TASK:
Transcribe the data in full; each line must match exactly.

DATASET EXCERPT:
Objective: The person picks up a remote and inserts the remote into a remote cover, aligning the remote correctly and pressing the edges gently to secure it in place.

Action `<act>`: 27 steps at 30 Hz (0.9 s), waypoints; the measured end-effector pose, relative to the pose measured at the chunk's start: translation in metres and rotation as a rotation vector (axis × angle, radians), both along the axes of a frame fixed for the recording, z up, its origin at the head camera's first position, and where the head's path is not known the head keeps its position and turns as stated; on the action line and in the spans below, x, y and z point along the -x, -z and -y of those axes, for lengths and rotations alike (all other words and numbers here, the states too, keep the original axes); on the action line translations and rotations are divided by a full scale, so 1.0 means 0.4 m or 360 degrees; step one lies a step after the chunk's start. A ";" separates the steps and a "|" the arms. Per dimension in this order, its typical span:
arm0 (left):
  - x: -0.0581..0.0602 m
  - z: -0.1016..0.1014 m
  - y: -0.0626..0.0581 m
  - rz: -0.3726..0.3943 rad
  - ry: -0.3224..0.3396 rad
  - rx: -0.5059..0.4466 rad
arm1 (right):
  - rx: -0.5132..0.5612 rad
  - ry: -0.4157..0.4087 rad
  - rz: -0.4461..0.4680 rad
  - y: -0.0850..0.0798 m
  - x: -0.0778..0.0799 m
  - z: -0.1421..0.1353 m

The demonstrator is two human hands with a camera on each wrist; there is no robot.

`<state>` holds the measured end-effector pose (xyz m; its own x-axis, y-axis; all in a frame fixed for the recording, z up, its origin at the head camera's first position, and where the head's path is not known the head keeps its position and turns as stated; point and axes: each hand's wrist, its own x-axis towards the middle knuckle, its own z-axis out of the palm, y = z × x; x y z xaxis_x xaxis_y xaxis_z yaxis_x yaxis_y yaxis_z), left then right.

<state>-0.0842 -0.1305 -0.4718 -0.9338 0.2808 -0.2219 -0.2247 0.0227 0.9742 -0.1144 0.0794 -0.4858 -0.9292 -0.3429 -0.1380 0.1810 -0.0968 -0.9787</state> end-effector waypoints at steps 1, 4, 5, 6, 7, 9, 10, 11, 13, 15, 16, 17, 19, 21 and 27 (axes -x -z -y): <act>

THE COMPLETED TASK:
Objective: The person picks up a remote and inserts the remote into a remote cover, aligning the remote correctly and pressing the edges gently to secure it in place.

Action `<act>`: 27 steps at 30 Hz (0.9 s), waypoints; the measured end-effector pose, relative to the pose measured at the chunk's start: translation in metres and rotation as a rotation vector (axis × angle, radians), both along the axes of a frame fixed for the recording, z up, its origin at the head camera's first position, and where the head's path is not known the head keeps its position and turns as stated; on the action line and in the spans below, x, y and z point along the -x, -z and -y of those axes, for lengths and rotations alike (all other words and numbers here, the states too, keep the original axes); on the action line translations and rotations are divided by a full scale, so 1.0 means 0.4 m or 360 degrees; step one lies a step after the chunk's start. A ";" separates the steps and a "|" the arms. Per dimension in this order, its typical span:
arm0 (left):
  - x: -0.0581..0.0602 m
  - z: -0.1016..0.1014 m
  - y: -0.0626..0.0581 m
  - rz: -0.3726..0.3943 rad
  - ry: -0.3224..0.3396 rad
  - rx: -0.5059..0.4466 rad
arm1 (right):
  - rx: -0.5132..0.5612 rad
  - ry: -0.4157..0.4087 rad
  - rz: -0.4461..0.4680 rad
  - y: -0.0850..0.0798 m
  - x: -0.0778..0.0799 m
  - z: -0.1421..0.1353 m

The demonstrator is two human hands with a camera on each wrist; there is no robot.

`<state>` holds the measured end-effector pose (xyz m; its own x-axis, y-axis; all in a frame fixed for the recording, z up, its origin at the head camera's first position, and where the head's path is not known the head keeps its position and turns as stated; point and axes: each hand's wrist, its own x-axis towards the middle knuckle, its own z-axis out of the palm, y = z × x; x y z xaxis_x xaxis_y xaxis_z yaxis_x yaxis_y yaxis_z), left then right.

<state>-0.0842 -0.1305 -0.4718 -0.9338 0.2808 -0.2219 -0.2247 0.0227 0.9742 -0.1144 0.0794 -0.4858 -0.9292 -0.3429 -0.1380 0.1810 -0.0968 -0.9787</state> end-effector waypoints at steps 1, 4, 5, 6, 7, 9, 10, 11, 13, 15, 16, 17, 19, 21 and 27 (axes -x -z -y): <act>

This exercise has been answered in full.